# Ad60 Complete!



## zephyra (Jan 2, 2008)

Finally got the AD60 on the track fully complete. General observations:

1. gets to steam quickly
2. cylinders clear quickly and self starts without having to use the exhaust/drain valve
3. blower is either on or off - it would be nice to have a more sensitive control
4. pulled 12 USA trains slightly over-scale coal hoppers easily
5. slows noticeably through through the 3M radius curves

Video feature on my camera seems INOP, but I managed to snatch some pictures.....


----------



## Stan Cedarleaf (Jan 2, 2008)

My, Oh My.... What a gorgeous locomotive. Absolutely magnificent.


----------



## silverstatespecialties (Jan 2, 2008)

WOOOOOOW, GORGEOUS!!! Very very nice!!


----------



## Jerry Barnes (Jan 2, 2008)

Like to see that run!


----------



## AsterUK (Jan 2, 2008)

Robert 

Pleased to see you have your AD60 running well. Your findings regarding operation mirror my own including slowing on tight curves. Oil flow was a little hit & miss to start but now seems OK if you don't fill the two lubricators too full.

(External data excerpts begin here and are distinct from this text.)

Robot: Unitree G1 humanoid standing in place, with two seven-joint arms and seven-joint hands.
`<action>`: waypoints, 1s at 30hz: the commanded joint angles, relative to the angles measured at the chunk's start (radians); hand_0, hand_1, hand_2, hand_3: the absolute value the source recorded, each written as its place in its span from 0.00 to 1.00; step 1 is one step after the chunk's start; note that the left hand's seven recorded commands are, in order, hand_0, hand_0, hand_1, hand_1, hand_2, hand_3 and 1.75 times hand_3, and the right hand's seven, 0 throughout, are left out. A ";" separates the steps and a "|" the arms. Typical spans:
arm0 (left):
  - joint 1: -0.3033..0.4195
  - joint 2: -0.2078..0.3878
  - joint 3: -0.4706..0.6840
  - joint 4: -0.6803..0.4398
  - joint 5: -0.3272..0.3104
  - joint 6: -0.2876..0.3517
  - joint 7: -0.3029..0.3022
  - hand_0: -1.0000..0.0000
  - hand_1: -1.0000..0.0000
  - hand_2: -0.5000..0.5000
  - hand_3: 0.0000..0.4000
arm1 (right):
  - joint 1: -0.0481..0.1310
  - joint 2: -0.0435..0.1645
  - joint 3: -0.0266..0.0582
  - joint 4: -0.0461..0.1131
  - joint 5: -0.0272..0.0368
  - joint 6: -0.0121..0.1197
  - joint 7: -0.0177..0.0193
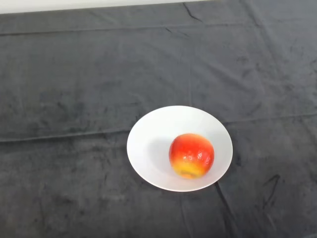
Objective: Move the apple to the plate
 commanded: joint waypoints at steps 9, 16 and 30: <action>-0.053 0.081 -0.012 0.038 -0.007 -0.018 -0.008 1.00 1.00 0.50 0.00 | 0.015 -0.007 0.0008 0.033 -0.0013 0.000 -0.0010; -0.051 0.077 -0.015 0.032 -0.007 -0.016 -0.004 1.00 1.00 0.50 0.00 | 0.014 -0.007 0.0009 0.033 -0.0011 0.000 -0.0010; -0.046 0.076 -0.017 0.032 -0.010 -0.019 -0.006 1.00 1.00 0.50 0.00 | 0.014 -0.007 0.0012 0.033 -0.0008 0.000 -0.0011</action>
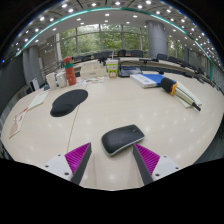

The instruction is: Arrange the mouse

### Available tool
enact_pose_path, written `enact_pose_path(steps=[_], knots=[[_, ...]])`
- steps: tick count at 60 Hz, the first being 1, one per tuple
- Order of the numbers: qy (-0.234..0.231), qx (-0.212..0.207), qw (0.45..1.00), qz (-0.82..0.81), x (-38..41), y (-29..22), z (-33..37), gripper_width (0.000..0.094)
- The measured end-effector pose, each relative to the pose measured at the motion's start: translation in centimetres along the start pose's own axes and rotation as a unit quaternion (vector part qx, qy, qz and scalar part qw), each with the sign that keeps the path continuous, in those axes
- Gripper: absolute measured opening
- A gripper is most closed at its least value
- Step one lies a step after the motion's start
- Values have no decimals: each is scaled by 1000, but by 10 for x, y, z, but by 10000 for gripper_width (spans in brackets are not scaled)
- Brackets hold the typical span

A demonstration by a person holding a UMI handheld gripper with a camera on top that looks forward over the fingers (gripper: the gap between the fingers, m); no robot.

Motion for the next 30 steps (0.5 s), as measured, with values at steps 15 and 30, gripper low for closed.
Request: enact_pose_path(steps=[15, 30], knots=[[-4, 7, 1000, -7, -3, -27, -30, 848], [41, 29, 999, 15, -11, -38, -55, 637]])
Point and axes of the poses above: the point between the fingertips, and its own axes, seen from behind it with the camera up: x to the left, y down, z backward, against the way the camera looks, the point moved 3 cm from there along z, backward, against the way the camera looks, and after that the axes turned 5 degrees about -y, right-handed, at the moved point
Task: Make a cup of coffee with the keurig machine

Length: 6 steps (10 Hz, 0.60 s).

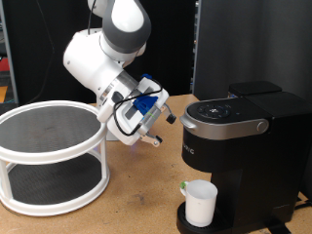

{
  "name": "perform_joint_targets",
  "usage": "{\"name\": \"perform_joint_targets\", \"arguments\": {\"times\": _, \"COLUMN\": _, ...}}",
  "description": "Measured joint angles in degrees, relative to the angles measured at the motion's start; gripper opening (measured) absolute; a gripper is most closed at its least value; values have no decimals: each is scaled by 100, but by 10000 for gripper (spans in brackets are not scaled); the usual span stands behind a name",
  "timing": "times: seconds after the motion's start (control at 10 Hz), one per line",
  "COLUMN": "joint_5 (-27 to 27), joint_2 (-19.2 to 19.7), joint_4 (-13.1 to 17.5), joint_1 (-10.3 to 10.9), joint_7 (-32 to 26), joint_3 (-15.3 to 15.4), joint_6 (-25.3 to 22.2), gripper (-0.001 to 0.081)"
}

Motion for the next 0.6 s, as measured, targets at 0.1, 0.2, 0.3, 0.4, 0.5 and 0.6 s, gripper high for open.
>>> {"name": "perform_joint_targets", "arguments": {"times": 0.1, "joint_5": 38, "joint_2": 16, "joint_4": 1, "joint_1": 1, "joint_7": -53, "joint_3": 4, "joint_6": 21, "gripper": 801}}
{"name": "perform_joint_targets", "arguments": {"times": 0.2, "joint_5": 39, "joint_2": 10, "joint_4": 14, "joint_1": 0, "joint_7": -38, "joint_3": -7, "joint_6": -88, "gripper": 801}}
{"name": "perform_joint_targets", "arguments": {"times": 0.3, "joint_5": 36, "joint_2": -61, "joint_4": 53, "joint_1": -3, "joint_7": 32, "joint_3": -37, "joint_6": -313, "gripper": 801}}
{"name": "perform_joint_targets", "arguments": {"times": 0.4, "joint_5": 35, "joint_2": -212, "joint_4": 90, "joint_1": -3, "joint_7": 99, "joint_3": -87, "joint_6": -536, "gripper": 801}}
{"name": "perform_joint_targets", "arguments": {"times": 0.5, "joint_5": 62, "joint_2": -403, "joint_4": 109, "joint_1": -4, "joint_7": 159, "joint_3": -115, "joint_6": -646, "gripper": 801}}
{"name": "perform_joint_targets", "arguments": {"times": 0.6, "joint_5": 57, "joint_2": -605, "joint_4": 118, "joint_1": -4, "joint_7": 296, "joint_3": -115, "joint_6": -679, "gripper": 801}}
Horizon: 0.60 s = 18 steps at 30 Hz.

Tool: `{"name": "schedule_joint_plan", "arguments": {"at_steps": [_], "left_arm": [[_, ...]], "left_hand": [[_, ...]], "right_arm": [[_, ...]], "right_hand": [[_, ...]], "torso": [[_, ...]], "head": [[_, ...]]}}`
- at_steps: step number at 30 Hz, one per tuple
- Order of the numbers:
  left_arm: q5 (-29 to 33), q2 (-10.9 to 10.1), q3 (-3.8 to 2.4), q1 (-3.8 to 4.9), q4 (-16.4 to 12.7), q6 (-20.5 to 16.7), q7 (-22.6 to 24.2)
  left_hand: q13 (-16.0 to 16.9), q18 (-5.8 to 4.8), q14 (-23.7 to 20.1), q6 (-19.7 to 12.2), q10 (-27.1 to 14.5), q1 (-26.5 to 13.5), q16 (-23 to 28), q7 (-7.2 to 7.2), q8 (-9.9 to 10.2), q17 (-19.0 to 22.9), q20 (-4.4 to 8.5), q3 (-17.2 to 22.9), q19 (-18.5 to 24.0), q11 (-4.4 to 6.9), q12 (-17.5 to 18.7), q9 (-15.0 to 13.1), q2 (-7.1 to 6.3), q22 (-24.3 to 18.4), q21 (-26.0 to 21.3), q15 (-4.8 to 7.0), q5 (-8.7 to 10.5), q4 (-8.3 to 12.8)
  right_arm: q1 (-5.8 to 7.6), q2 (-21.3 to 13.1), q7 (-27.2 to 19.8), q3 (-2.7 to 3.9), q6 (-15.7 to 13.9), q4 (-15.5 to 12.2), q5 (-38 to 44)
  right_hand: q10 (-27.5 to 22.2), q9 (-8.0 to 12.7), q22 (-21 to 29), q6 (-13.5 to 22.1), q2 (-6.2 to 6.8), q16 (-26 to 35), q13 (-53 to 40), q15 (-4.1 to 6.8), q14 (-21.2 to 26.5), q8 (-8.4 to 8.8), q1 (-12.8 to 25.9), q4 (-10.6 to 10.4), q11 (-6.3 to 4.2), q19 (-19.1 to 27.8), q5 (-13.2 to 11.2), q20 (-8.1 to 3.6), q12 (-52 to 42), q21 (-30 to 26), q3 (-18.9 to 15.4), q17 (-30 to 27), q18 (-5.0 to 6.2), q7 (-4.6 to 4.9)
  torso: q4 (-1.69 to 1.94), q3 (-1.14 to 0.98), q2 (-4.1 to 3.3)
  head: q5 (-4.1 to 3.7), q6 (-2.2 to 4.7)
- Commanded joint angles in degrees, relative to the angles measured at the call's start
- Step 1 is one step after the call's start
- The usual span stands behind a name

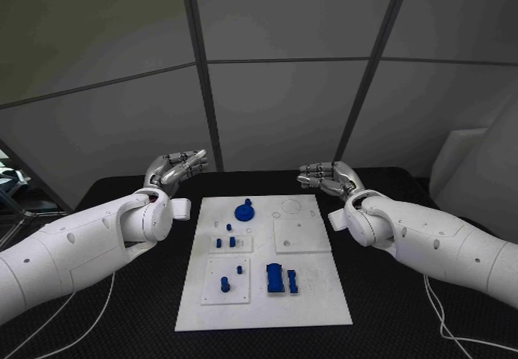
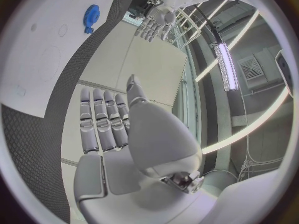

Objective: Assemble the parts on the task board

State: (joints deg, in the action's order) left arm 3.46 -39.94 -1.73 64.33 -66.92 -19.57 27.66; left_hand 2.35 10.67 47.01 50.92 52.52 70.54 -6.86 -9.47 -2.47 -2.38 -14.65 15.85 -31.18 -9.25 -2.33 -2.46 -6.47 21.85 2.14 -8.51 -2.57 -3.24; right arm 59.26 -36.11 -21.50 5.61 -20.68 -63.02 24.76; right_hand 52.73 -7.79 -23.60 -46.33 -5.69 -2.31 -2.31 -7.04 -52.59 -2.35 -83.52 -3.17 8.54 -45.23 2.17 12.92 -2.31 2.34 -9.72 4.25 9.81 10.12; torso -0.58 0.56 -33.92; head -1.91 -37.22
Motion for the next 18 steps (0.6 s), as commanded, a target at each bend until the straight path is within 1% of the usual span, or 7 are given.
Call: {"name": "schedule_joint_plan", "arguments": {"at_steps": [1,3,6,14,16,17,18], "left_arm": [[-0.2,-0.22,0.02,-0.07,-1.18,-1.31,0.23],[-0.46,-0.58,0.15,-0.39,-2.9,-3.14,0.38],[-0.9,-1.19,0.39,-0.95,-5.87,-6.29,0.64],[-2.61,-3.56,1.28,-3.09,-17.31,-18.46,1.63],[-2.91,-3.98,1.44,-3.47,-19.32,-20.6,1.81],[-3.03,-4.16,1.51,-3.63,-20.17,-21.5,1.88],[-3.19,-4.38,1.59,-3.83,-21.24,-22.64,1.98]], "left_hand": [[-2.35,-3.2,-15.06,-16.32,-16.82,-22.6,2.17,3.03,2.47,2.38,4.68,-5.05,10.01,2.97,2.33,2.46,2.08,-7.01,-2.14,2.72,2.57,3.24],[-2.35,-6.07,-18.08,-19.58,-20.2,-27.15,2.6,3.64,2.47,2.38,5.63,-6.14,12.01,3.57,2.33,2.46,6.47,-8.42,-2.14,3.27,2.57,3.24],[-2.35,-5.99,-21.39,-23.17,-23.9,-32.11,6.86,4.31,2.47,2.38,6.67,-7.25,14.2,4.23,2.33,2.46,6.47,-9.95,-2.14,3.86,2.57,3.24],[-2.35,-6.02,-28.46,-30.79,-31.78,-42.7,6.86,9.47,2.47,2.38,8.85,-9.62,18.9,9.25,2.33,2.46,6.47,-13.23,-2.14,8.51,2.57,3.24],[-2.35,-6.08,-29.89,-32.36,-33.4,-44.88,6.86,9.47,2.47,2.38,9.34,-10.09,19.83,9.25,2.33,2.46,6.47,-13.91,-2.14,8.51,2.57,3.24],[-2.35,-10.67,-30.61,-33.15,-34.2,-45.94,6.86,9.47,2.47,2.38,9.55,-10.35,20.32,9.25,2.33,2.46,6.47,-14.24,-2.14,8.51,2.57,3.24],[-2.35,-10.67,-31.52,-34.14,-35.2,-47.3,6.86,9.47,2.47,2.38,9.93,-10.62,20.83,9.25,2.33,2.46,6.47,-14.66,-2.14,8.51,2.57,3.24]], "right_arm": [[0.09,-0.4,-0.42,-0.16,-1.35,-1.24,-1.14],[0.15,-0.99,-0.98,-0.54,-2.92,-3.07,-2.83],[0.25,-1.99,-1.95,-1.21,-5.63,-6.22,-5.72],[0.65,-6.07,-5.88,-3.94,-16.67,-19.05,-17.52],[0.73,-6.86,-6.63,-4.46,-18.78,-21.51,-19.78],[0.76,-7.2,-6.96,-4.69,-19.7,-22.58,-20.76],[0.81,-7.64,-7.38,-4.98,-20.89,-23.96,-22.03]], "right_hand": [[-16.7,2.48,7.48,14.67,5.69,2.31,2.31,2.23,16.66,2.35,26.46,3.17,-2.71,14.33,-2.17,-4.09,2.31,-2.34,3.1,-4.25,-2.95,-3.2],[-20.23,3.0,9.05,17.78,5.69,2.31,2.31,2.7,20.18,2.35,32.02,3.17,-3.27,17.35,-2.17,-4.95,2.31,-2.34,3.77,-4.25,-3.65,-3.89],[-23.93,3.54,10.71,21.02,5.69,2.31,2.31,7.04,23.87,2.35,37.86,3.17,-3.87,20.53,-2.17,-5.86,2.31,-2.34,4.38,-4.25,-3.92,-4.6],[-31.78,7.79,14.24,27.95,5.69,2.31,2.31,7.04,31.72,2.35,50.34,3.17,-8.54,27.29,-2.17,-7.78,2.31,-2.34,9.72,-4.25,-5.17,-6.11],[-33.4,7.79,14.95,29.34,5.69,2.31,2.31,7.04,33.31,2.35,52.86,3.17,-8.54,28.66,-2.17,-8.16,2.31,-2.34,9.72,-4.25,-5.25,-10.12],[-34.24,7.79,15.33,30.08,5.69,2.31,2.31,7.04,34.15,2.35,54.2,3.17,-8.54,29.35,-2.17,-8.41,2.31,-2.34,9.72,-4.25,-9.81,-10.12],[-35.26,7.79,15.78,30.89,5.69,2.31,2.31,7.04,35.16,2.35,55.8,3.17,-8.54,30.26,-2.17,-8.62,2.31,-2.34,9.72,-4.25,-5.79,-10.12]], "torso": [[0.13,-0.14,0.64],[0.31,-0.31,1.5],[0.5,-0.48,2.36],[0.58,-0.56,2.74],[0.58,-0.56,2.74],[0.58,-0.56,2.74],[0.58,-0.56,2.74]], "head": [[0.43,0.63],[1.03,1.53],[1.64,2.44],[1.91,2.84],[1.91,2.84],[1.91,2.84],[1.91,2.84]]}}
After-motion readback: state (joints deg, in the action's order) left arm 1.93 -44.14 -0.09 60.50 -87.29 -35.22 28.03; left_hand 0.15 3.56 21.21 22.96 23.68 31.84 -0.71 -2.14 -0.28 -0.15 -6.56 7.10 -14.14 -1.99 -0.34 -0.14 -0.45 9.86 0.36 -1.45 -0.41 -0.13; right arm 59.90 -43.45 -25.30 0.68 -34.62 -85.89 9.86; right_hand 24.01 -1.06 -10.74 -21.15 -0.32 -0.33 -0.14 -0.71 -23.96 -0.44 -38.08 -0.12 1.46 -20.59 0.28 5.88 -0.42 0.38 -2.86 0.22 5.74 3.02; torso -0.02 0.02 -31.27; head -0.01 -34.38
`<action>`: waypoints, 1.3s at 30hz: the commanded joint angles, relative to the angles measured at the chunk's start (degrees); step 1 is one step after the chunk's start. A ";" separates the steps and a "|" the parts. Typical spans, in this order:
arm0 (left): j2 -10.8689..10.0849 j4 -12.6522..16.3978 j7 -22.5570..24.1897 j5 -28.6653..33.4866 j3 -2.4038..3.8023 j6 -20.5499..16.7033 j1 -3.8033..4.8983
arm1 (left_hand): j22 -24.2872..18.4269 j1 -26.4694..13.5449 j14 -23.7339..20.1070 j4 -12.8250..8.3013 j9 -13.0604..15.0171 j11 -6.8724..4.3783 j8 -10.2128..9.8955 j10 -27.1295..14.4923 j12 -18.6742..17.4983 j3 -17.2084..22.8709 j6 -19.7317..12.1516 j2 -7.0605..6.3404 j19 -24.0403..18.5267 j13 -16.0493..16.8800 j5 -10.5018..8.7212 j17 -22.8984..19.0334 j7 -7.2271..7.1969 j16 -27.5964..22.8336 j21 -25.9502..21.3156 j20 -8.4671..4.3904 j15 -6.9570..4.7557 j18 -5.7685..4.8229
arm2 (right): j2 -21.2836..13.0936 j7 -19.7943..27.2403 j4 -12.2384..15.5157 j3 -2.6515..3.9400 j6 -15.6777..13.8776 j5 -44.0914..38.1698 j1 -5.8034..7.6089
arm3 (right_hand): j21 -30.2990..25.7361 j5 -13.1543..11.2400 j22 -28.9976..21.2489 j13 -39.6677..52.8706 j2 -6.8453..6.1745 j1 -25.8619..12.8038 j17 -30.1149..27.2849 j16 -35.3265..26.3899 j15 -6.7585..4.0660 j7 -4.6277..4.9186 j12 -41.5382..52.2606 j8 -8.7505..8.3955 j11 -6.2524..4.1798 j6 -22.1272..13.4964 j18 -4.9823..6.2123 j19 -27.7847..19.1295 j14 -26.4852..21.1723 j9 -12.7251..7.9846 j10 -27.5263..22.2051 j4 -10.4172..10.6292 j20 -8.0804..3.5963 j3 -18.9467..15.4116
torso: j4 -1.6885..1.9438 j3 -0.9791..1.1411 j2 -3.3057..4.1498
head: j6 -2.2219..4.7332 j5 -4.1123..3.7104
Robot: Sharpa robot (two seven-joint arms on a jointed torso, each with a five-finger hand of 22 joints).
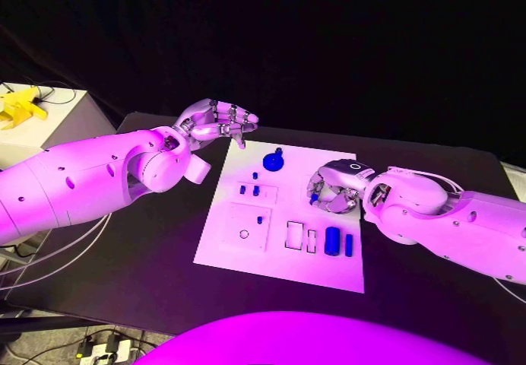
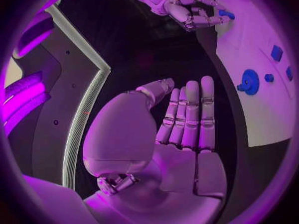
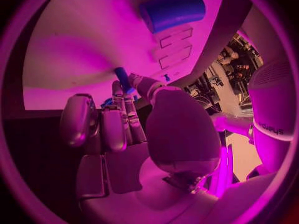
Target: Assemble the parts on the task board
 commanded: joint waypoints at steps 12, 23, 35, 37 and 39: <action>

But watch out this is a powerful beast and fast if it gets away without the driver able to close the regulator! 'Holding a tiger by the tail' comes to mind

I am still getting the feel of my AD60 but it is becoming freer every time I run it.

Anyway, I hope you enjoy your AD60.


----------



## msimpson (Jan 5, 2009)

Magnificent. Is there anything at Diamondhead that this might run on? I'ld love to see one run. 

Best regards, Mike


----------



## Charles (Jan 2, 2008)

Been there and seen AD60 running at DH!


----------



## Dan Pantages (Jan 2, 2008)

Carol Paule has had her's at DH running the last 3 years.


----------



## steamtom1 (Jan 2, 2008)

You mean like this...


----------



## Steve S. (Jan 2, 2008)

Steamtom 1 always comes through................Thanks.


----------



## wetrail (Jan 2, 2008)

I find it amazing that Tom has a system that allows him to recover a film shot five years ago. 

We all owe Tom a debt of gratitude for his fleshing out of many of the MLS submissions with his photos and videos. Great contribution to the hobby.

Jerry Reshew


----------



## zephyra (Jan 2, 2008)

Posted By AsterUK on 03 Aug 2009 08:53 AM 
Robert 

Pleased to see you have your AD60 running well. Your findings regarding operation mirror my own including slowing on tight curves. Oil flow was a little hit & miss to start but now seems OK if you don't fill the two lubricators too full.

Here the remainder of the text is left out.